In the example of stress, the transcription factor that causes inflammation has a fancy name: Nuclear Factor Kappa B (NF-kB). Incidentally, scientists are also very interested in the NF-kB when it comes to understanding how mindfulness, yoga and other MBIs can decrease inflammation, and possibly reduce the risk of certain diseases
So, now, we are beginning to draw the map that depicts the relationship between psychological adversities, gene expression and disease risk, and pinpoint exactly where mindfulness practices are working to alleviate our mental and physical symptoms
Stress and inflammation are actually adaptive processes that have evolved to protect us from threatening or challenging events. When stress is very severe, or when it never stops and we don’t have good coping mechanisms, it becomes a health risk. Chronic stress not only affects our brain by altering connectivity and function, but also affects us on a genetic level. Scientists call this genetic change CTRA (conserved transcriptional response to adversity), which is another fancy way of describing “the inability to recover from a stressful event because it was too prolonged or too intense, and has now led to chronic inflammation.”
CTRA is commonly observed in people exposed to different types of adversaries, such as bereavement, cancer diagnosis, trauma, and even low socioeconomic status. CTRA causes chronic inflammation, which increases the risk for some types of cancer, neurodegenerative diseases, asthma, arthritis, cardiovascular diseases and psychiatric disorders (e.g. depression, PTSD). CTRA also lowers the body’s antiviral and antibody-related functions, and increases susceptibility to some viral infections. In sum, when we add chronic stress and inflammation together, there is a high risk of inflammation-related disease, infection, accelerated biological aging and early mortality.
MBIs as regulators of healthy gene expression (or: meditation as a regulator of the regulators)
In the large meta-analysis mentioned above, where they looked at 18 different DNA studies to find the key link between meditation practices and changes in gene expression, they found exactly this: a consistent and persisting result whereby 81% of the studies found that MBIs can reduce the levels of NFKB, therefore reversing the effects of gene expression of inflammation caused by chronic stress. MBIs in these studies included mindfulness, yoga, Tai Chi, Qigong, relaxation response and breath regulation. Some of these practices were physical and others sedentary. The studies also used different experimental designs, targeted different age-groups as well as different populations (including patients with irritable bowel syndrome, late-life insomnia, breast cancer or fatigue, and caregivers of Alzheimer’s or dementia patients).

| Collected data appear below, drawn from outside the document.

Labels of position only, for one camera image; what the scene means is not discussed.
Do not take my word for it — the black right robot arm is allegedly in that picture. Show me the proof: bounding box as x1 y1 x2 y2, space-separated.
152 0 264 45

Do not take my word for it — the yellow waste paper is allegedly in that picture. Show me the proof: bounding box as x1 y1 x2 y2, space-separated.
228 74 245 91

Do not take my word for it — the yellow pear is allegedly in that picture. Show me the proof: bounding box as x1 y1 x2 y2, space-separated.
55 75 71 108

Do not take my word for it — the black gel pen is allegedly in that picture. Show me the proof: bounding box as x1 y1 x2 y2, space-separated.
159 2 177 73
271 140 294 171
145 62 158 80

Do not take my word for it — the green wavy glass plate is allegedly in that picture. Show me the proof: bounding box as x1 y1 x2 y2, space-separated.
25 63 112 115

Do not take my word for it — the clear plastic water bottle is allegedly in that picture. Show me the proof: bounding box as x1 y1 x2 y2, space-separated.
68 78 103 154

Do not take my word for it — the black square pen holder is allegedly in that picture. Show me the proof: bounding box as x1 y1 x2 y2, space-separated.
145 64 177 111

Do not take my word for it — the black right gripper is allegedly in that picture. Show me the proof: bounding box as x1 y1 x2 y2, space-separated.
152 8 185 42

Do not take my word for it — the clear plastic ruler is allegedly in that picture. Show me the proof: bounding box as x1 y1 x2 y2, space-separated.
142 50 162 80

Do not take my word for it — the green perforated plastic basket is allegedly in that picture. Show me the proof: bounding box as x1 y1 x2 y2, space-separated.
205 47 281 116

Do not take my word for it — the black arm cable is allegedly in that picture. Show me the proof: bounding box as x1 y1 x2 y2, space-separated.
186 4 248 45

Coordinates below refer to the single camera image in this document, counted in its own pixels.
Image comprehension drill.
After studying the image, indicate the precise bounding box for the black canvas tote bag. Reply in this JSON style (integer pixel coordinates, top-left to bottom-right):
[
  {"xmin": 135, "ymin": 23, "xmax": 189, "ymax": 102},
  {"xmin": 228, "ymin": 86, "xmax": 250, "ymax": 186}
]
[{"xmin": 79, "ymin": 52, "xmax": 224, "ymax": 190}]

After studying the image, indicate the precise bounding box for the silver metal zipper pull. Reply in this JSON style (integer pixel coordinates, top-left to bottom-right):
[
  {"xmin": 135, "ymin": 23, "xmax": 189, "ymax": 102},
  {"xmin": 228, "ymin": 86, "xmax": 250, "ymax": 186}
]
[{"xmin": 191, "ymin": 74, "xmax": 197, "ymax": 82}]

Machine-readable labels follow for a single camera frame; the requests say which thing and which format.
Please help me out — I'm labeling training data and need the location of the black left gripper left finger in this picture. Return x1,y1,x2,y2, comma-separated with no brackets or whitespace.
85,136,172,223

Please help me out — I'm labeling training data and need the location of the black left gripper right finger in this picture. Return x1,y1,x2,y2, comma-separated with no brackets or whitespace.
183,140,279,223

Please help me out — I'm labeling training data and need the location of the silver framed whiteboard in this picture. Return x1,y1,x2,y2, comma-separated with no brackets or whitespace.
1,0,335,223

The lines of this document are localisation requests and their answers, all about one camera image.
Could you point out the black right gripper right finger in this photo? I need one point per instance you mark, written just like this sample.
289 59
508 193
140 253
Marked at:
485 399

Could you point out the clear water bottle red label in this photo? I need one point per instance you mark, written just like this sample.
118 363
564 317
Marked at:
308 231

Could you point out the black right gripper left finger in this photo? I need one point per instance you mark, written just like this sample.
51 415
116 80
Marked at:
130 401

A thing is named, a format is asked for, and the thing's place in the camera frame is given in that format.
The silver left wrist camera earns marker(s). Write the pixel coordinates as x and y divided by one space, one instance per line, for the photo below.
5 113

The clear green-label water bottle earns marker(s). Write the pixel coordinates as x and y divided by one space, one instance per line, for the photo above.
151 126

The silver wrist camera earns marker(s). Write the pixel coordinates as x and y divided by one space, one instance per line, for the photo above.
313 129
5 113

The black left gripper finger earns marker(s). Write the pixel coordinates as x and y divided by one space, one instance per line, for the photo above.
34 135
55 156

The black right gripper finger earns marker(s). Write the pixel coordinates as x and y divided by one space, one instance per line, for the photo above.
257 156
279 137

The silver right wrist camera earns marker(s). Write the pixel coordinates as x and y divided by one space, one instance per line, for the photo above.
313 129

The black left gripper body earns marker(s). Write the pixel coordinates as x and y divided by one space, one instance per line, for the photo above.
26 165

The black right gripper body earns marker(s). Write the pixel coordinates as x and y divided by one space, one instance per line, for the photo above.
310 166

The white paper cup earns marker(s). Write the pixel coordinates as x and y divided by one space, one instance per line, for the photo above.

So, now, we are beginning to draw the map that depicts the relationship between psychological adversities, gene expression and disease risk, and pinpoint exactly where mindfulness practices are working to alleviate our mental and physical symptoms—on an emotional and feeling level, on a brain and cognitive level, and on a genetic, molecular and immune system level.
As our wealth of psychological and biological knowledge about mindfulness practices increase, these help us understand the mechanisms at work. With time and practice we may become more attuned to the needs of our physical and mental wellbeing, and trusting that these practices can offer benefit in a deep way, down to the level of our DNA.